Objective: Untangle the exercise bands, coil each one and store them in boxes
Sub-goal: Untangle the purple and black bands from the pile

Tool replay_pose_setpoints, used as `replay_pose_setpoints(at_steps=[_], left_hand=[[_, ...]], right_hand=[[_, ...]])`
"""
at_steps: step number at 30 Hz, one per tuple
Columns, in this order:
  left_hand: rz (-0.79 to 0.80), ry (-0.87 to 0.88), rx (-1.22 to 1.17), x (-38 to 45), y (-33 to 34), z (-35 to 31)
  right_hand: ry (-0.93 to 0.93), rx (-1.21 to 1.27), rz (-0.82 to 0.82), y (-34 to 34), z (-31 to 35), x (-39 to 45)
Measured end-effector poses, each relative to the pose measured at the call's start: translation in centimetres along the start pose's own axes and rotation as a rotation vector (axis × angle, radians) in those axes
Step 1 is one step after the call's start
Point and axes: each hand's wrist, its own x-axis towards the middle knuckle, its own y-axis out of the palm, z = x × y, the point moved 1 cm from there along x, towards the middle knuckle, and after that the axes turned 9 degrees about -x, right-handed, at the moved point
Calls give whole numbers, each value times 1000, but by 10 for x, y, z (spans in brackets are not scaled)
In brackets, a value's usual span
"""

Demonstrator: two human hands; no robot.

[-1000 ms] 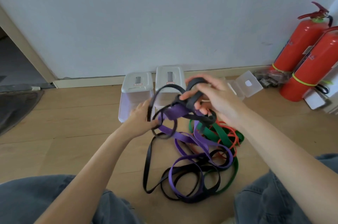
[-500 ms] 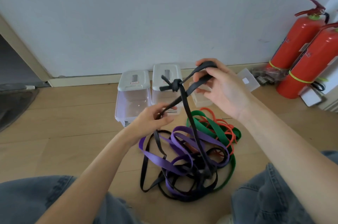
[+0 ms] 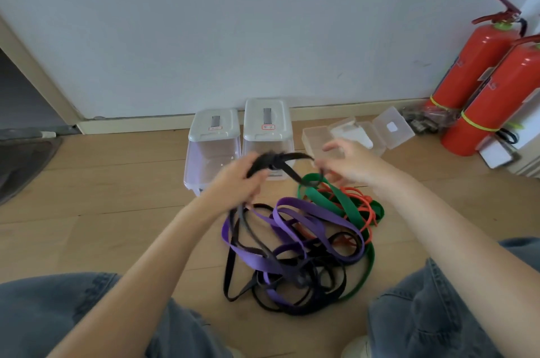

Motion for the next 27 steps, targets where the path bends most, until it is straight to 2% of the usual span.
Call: replay_pose_setpoints(at_steps=[2, 4, 5, 10, 13, 15, 16, 18, 20, 22, 23, 24, 25, 27], left_hand=[[9, 119, 198, 1, -15, -15], [112, 196, 307, -2, -15, -31], [159, 217, 320, -4, -13, -37], [266, 175, 371, -9, -6, -37], [322, 169, 413, -7, -1, -28], [285, 190, 351, -2, 1, -22], [244, 189, 287, -1, 3, -17], [240, 104, 67, -3, 5, -2], [374, -51, -114, -11, 10, 20], [426, -164, 13, -16, 15, 40], [330, -186, 92, -13, 12, 46], [173, -196, 127, -8, 5, 44], [-21, -183, 63, -2, -8, 34], [-313, -46, -289, 2, -44, -4]], right_hand=[[-209, -273, 69, 7, 4, -5], [-456, -250, 152, 17, 19, -10], [-516, -207, 180, 19, 25, -11], [-557, -318, 44, 19, 29, -10], [-527, -240, 127, 23, 28, -13], [-506, -218, 208, 26, 27, -16], [-477, -132, 201, 25, 28, -16], [-389, 254, 136, 18, 30, -16], [-339, 725, 20, 4, 30, -15], [-285, 965, -127, -7, 25, -12], [-228, 918, -182, -9, 20, -9], [-156, 758, -203, -10, 13, -6], [-79, 498, -173, -9, 6, -4], [24, -38, 63, 0, -5, -4]])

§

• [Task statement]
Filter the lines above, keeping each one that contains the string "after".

• [Solved exercise]
Step 1 is one step after the call's start
Point and axes: each hand's wrist, its own x-axis towards the middle knuckle, its own y-axis out of the palm, z = x × y, the point moved 1 cm from there along x, towards the middle knuckle, and after that the axes turned 9 degrees about -x, right-handed, at the moved point

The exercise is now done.